How to pass in multiple inputs at once? #3222

novice03 · 2023-09-16T21:42:14Z

novice03
Sep 16, 2023

Hello, I'm trying to use llama.cpp for text summarization on my dataset of >100,000 .txt files. I see that there is an option (-f) which lets the model read input from a file. Is it possible to process multiple files at once? How does this relate to the batch_size option (-b)?

Answered by KerfuffleV2

Sep 17, 2023

@novice03

No, I would like to get a summary for each file separately.

On Unix-type OSes this is really easy.
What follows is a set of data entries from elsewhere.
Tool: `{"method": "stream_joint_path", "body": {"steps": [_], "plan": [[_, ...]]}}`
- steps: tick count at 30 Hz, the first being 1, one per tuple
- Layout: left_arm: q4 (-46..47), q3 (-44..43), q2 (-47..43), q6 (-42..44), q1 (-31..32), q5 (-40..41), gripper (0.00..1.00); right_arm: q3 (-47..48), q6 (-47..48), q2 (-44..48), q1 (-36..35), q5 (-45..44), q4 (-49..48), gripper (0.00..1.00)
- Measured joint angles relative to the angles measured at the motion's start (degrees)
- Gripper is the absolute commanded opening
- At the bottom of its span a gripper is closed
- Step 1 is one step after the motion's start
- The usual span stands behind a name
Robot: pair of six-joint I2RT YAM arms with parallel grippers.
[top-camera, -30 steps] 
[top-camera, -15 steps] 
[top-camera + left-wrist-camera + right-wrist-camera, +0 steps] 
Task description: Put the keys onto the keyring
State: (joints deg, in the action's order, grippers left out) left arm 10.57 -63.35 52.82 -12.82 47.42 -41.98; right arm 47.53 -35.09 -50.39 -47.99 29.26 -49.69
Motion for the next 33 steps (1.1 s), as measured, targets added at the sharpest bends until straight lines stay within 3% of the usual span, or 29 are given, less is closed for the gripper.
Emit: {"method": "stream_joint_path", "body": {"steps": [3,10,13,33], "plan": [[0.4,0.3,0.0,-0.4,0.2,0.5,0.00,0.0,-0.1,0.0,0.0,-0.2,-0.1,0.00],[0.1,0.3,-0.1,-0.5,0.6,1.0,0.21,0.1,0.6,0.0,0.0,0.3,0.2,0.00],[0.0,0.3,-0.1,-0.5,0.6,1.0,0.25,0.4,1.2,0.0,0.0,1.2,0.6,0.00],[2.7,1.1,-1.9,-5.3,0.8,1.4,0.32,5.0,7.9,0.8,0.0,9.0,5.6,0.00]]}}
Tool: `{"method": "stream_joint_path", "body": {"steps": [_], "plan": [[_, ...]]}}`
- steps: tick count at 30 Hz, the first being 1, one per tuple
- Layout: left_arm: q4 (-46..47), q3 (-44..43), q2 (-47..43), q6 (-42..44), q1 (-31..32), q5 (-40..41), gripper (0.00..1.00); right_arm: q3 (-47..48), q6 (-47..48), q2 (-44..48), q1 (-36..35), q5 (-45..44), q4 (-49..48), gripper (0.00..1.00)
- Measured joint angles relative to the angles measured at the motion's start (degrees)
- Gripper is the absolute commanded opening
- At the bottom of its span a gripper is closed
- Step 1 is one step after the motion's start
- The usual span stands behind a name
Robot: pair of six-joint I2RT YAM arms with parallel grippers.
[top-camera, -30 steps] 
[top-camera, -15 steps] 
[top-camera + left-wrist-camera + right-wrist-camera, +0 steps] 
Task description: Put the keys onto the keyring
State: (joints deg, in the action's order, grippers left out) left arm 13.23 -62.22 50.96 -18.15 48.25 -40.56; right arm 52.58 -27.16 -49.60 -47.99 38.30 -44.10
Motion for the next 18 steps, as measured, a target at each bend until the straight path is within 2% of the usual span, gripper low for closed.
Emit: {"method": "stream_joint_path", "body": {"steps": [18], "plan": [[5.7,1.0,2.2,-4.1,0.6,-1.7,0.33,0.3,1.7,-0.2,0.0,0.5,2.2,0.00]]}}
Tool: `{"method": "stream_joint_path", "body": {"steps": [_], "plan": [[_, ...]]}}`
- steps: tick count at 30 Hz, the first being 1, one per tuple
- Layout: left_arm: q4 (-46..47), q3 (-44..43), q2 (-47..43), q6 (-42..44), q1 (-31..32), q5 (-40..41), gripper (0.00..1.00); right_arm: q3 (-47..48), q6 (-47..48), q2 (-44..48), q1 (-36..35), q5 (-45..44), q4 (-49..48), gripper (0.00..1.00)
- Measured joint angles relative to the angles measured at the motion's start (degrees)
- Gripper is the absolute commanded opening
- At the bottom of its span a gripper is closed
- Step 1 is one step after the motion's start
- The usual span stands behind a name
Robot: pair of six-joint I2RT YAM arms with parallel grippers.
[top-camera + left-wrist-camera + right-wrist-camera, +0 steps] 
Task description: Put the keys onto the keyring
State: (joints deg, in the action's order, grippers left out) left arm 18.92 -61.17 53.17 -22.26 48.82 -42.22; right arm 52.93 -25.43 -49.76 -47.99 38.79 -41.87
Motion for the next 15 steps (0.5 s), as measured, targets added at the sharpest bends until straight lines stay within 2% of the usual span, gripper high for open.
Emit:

You wouldn't want to do it quite this simply, but just as an example:

for X in *.txt; do ./main -m whatever -f "$X" > "${X}.out" 2>"${X}.err" ; done

That'll work with sh compatible shells like bash, zsh, etc and just runs main on every text file in the current directory, saving the output from stdout to "filename.txt.out" and output from stderr to "filename.txt.err".

However, I can try to arrange some compute - either CPUs or GPUs.

GPU is generally going to be a lot faster than CPU. Also even GPUs without a lot of memory can still speed up prompt processing a lot. Assuming you…

View full answer

KerfuffleV2 · 2023-09-16T23:37:08Z

KerfuffleV2
Sep 16, 2023
Collaborator

Is it possible to process multiple files at once?

Not at the moment, but most models have a context limit around 4096 tokens - that includes the prompt and the output. You're not thinking you can feed all those files to a model and get an overall summary, right?

If not, you can just make a simple script that calls main or whatever on each file and does something with the output. Unless they're very small or you have a super beefy system/GPU it's going to take a lonnng time to process 100,000 files though even if they're pretty small.

6 replies

novice03 Sep 17, 2023
Author

You're not thinking you can feed all those files to a model and get an overall summary, right?

No, I would like to get a summary for each file separately. In fact, each file has >10,000 tokens, so I'm having to split it into 2-3 parts.

Unless they're very small or you have a super beefy system/GPU ...

Unfortunately, the files are pretty large. However, I can try to arrange some compute - either CPUs or GPUs. If you don't mind, I have a few questions regarding this:

Is there any way to run multiple copies of the script in parallel (maybe of multiple CPU cores, or GPUs)?
Is there a general consensus on what configuration (quantization, BLAS, etc.) gives the best performance? I understand that this is mostly hardware-dependent, but I'm very new to BLAS and AVX. It would be very helpful even if you can point me to some resources that can help me set the parameters optimally.

gileneusz Sep 17, 2023

That's also my use case. I want to make multiple summarization. So do you mean that I would need to load the model into memory every time I would like to summarize the next file, or chunk of text?

KerfuffleV2 Sep 17, 2023
Collaborator

@novice03

No, I would like to get a summary for each file separately.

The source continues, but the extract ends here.